Intervention de Marisol Touraine

Réunion du 30 septembre 2015 à 21h30
Modernisation de notre système de santé — Article 46 bis

Marisol Touraine :

Je veux évoquer à mon tour les grandes orientations et le sens de cet article 46 bis.

À entendre certains propos – ceux de Mme la rapporteur, je tiens à le préciser, n’ont pas été de cette nature –, on a le sentiment que la législation sur le droit à l’oubli existerait dans notre pays depuis des années et qu’il y aurait des difficultés pour la faire progresser. Mais telle n’est pas du tout la réalité ! En fait, pour la première fois – et nous agissons en pionniers –, nous allons inscrire dans la loi française le principe du droit à l’oubli, principe qui va être décliné. Et c’est un saut qualitatif absolument majeur ! Je voudrais que chacune et chacun prenne bien conscience de la transformation radicale que cela représente !

À la suite de discussions entre les différentes parties prenantes, l’avenant à la convention AERAS a été signé le 2 septembre dernier. J’y insiste, dix-sept associations sont signataires ! Elles sont engagées dans ce processus d’amélioration de la vie quotidienne de centaines de milliers, voire de millions, de nos concitoyens, qui, après avoir souffert d’un cancer, ne sont plus considérés comme malades par leur médecin, contrairement à l’opinion de leur assureur.

Pourquoi alors inscrire dans une loi les dispositions dont nous discutons, s’il s’agit de renvoyer les évolutions à la convention ? Deux raisons expliquent ce choix.

Tout d’abord, lorsque le présent projet de loi a été élaboré, cet avenant n’était pas signé. Ainsi, les parties prenantes potentielles ont été avisées de la volonté du Gouvernement d’avancer dans cette direction. Elles savaient donc que le législateur se substituerait à la négociation faute de signature.

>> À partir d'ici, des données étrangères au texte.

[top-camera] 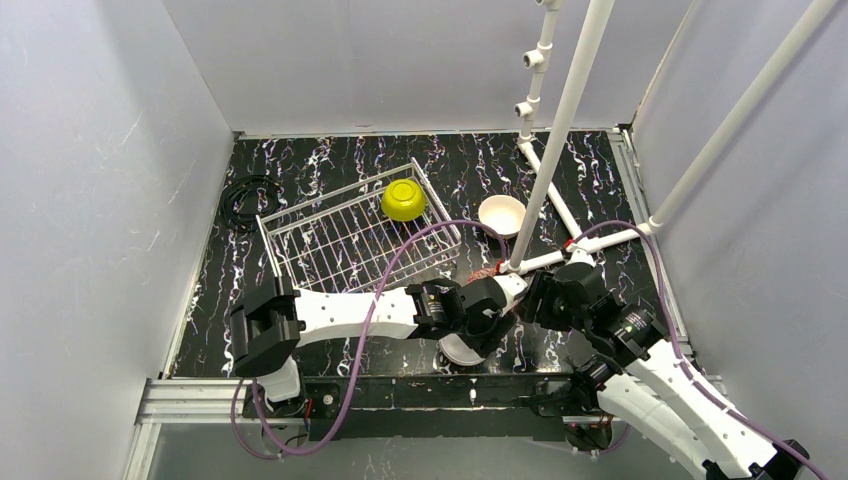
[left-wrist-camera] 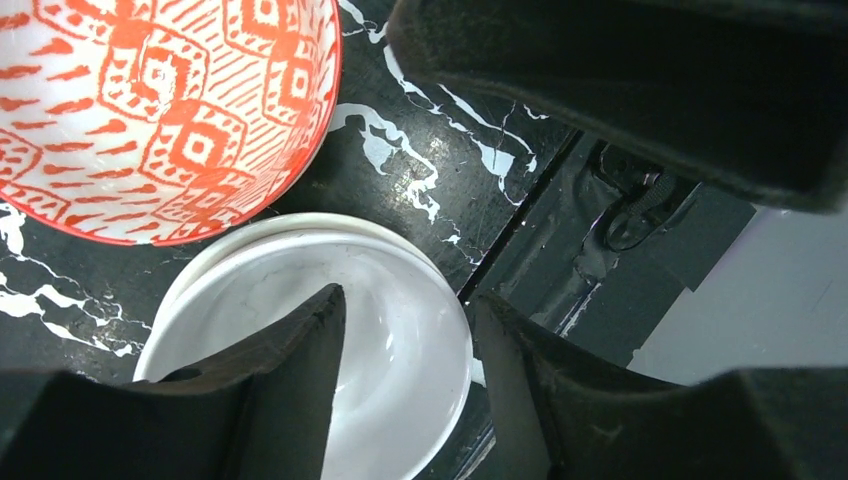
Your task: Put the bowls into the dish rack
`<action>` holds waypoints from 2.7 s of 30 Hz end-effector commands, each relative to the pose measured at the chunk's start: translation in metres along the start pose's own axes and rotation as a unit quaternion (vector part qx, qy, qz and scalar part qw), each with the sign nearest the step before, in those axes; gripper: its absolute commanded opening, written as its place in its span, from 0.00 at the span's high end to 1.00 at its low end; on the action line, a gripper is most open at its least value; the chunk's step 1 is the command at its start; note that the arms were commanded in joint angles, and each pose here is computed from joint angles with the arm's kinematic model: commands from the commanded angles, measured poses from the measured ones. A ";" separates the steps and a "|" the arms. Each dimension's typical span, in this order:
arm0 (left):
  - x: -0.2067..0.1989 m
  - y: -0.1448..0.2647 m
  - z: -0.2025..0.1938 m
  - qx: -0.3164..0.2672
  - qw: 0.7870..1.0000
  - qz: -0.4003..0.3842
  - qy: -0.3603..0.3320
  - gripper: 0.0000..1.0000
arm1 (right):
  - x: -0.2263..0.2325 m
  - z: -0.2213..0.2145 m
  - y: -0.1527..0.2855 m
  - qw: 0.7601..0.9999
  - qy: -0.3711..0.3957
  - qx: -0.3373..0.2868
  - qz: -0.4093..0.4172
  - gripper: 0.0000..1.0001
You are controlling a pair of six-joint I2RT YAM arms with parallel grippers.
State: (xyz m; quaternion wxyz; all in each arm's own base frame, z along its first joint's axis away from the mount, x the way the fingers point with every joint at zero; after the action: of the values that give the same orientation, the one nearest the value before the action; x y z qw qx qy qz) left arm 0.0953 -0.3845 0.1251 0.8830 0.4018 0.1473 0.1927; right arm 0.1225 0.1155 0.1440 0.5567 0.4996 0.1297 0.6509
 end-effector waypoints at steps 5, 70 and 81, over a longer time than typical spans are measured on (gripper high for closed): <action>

Maintenant que la convention a été modifiée, il faut que le législateur pose une règle qui permettra ensuite au Gouvernement de s’assurer de la bonne mise en œuvre de cette convention.

Vous l’avez dit vous-même, madame la rapporteur, voilà maintenant une quinzaine d’années, des conventions impliquant des assureurs n’ont pas donné les résultats escomptés. C’est précisément parce que le Gouvernement veut faire confiance à la démarche conventionnelle tout en marquant sa vigilance que nous vous soumettons, mesdames, messieurs les sénateurs, cet article visant à encadrer le dispositif.

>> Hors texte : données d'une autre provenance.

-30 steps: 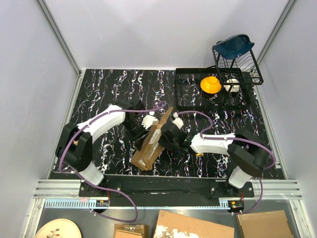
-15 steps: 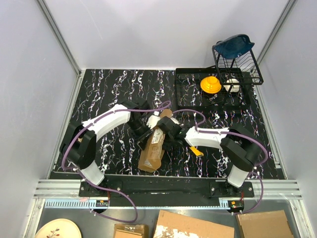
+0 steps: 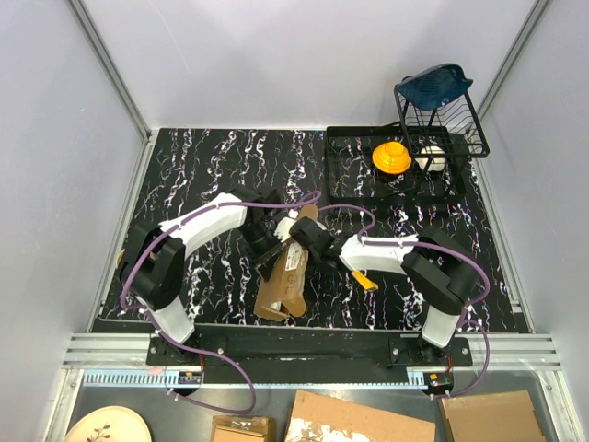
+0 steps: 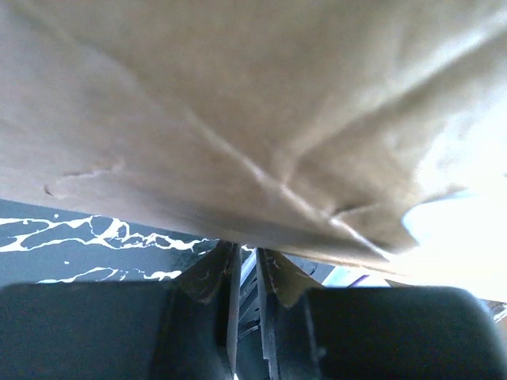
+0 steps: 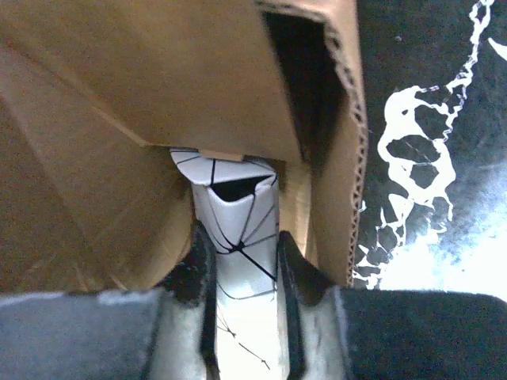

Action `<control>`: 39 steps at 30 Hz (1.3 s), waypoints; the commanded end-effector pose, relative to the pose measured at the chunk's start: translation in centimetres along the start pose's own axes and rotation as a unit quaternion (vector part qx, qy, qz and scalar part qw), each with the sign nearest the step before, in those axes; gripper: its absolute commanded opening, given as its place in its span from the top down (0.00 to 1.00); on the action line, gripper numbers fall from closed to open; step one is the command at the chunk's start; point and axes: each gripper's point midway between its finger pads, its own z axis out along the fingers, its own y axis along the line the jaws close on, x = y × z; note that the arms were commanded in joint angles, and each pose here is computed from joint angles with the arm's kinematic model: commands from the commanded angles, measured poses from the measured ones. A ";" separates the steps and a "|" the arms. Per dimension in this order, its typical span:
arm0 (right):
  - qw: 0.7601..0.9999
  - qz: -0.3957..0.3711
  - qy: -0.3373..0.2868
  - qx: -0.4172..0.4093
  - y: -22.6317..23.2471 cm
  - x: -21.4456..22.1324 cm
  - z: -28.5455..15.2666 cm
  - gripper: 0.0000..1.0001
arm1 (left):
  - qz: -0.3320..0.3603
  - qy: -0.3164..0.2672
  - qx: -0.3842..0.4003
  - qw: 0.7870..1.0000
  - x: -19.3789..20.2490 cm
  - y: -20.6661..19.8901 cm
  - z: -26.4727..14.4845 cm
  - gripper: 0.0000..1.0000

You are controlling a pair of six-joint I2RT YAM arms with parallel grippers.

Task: Unpack the express box
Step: Pick up the product from the express box.

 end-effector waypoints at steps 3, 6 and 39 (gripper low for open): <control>0.999 -0.031 0.023 -0.023 0.0 2.0 0.2 1.00 | 0.042 -0.040 0.050 0.997 -3.0 -2.1 0.5 0.85; 0.999 -0.038 0.005 -0.029 0.1 1.5 -0.8 1.00 | 0.035 -0.046 0.047 0.997 -3.3 -1.6 -0.3 0.86; 0.910 -0.280 -0.304 0.028 5.3 -10.5 -22.3 1.00 | 0.000 -0.223 -0.016 0.975 -6.2 2.3 -15.5 0.86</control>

Certains considèrent que nous n’allons pas assez loin, mais je veux attirer l’attention sur le fait que dispositif est en train d’être mis en place et qu’il est fondé sur des évaluations scientifiques. Sur certains points, nous pouvons sans doute le faire évoluer un peu.

J’émettrai d’ailleurs tout à l’heure un avis favorable sur un amendement relatif aux cancers pédiatriques, car celui-ci est motivé par les recommandations de l’Institut national du cancer, l’INCA.

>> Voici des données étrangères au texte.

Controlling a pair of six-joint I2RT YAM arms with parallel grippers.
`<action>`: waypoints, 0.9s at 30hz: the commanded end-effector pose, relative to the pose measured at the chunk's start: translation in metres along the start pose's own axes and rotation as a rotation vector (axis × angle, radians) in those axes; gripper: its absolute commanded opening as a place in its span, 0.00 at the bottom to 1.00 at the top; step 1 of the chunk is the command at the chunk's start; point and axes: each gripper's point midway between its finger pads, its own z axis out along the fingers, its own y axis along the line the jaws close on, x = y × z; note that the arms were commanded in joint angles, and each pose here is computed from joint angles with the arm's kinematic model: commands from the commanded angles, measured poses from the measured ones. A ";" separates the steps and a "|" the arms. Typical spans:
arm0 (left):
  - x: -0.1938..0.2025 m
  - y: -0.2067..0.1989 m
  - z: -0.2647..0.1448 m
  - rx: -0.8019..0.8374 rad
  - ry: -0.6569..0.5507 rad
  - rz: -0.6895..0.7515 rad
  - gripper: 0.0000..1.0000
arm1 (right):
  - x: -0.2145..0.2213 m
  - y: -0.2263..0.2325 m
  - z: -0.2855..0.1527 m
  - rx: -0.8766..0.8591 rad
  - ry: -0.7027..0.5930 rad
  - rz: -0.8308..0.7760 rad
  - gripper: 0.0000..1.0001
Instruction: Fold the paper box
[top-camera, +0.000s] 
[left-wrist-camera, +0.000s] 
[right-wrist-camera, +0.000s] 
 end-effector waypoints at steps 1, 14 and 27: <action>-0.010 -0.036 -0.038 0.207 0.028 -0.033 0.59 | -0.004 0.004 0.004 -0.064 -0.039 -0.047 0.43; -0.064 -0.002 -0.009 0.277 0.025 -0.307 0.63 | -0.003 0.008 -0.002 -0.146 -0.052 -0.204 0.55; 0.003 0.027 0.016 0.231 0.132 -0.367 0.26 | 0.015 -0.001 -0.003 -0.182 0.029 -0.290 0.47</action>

Je suis en revanche défavorable à d’autres amendements proposés, non que je sois opposée à ce que nous allions dans le sens suggéré un jour, mais parce que, si nous bousculons le dispositif qui vient à peine d’être établi, nous prenons le risque d’un blocage.

En outre, pour ne prendre que cet exemple, nous ne disposons pas de la base scientifique nous permettant de ramener le délai ouvrant le droit à l’oubli de quinze à dix ans.

J’attire donc votre attention sur le fait que nous proposons une avancée absolument décisive. Alors que l’on parle de droit à l’oubli depuis des années, c’est la première fois qu’un dispositif le concrétise. Le droit à l’oubli est non pas une pétition de principe, mais une réalité qui s’appuie sur des données scientifiques, en particulier celles qui émanent de l’INCA.

Par-delà les attentes d’approfondissement du dispositif auxquelles je suis sensible, je souhaite vivement que notre débat ce soir ne fasse pas oublier l’avancée remarquable que constituent la signature de l’avenant à la convention et l’inscription dans la loi de ce droit à l’oubli.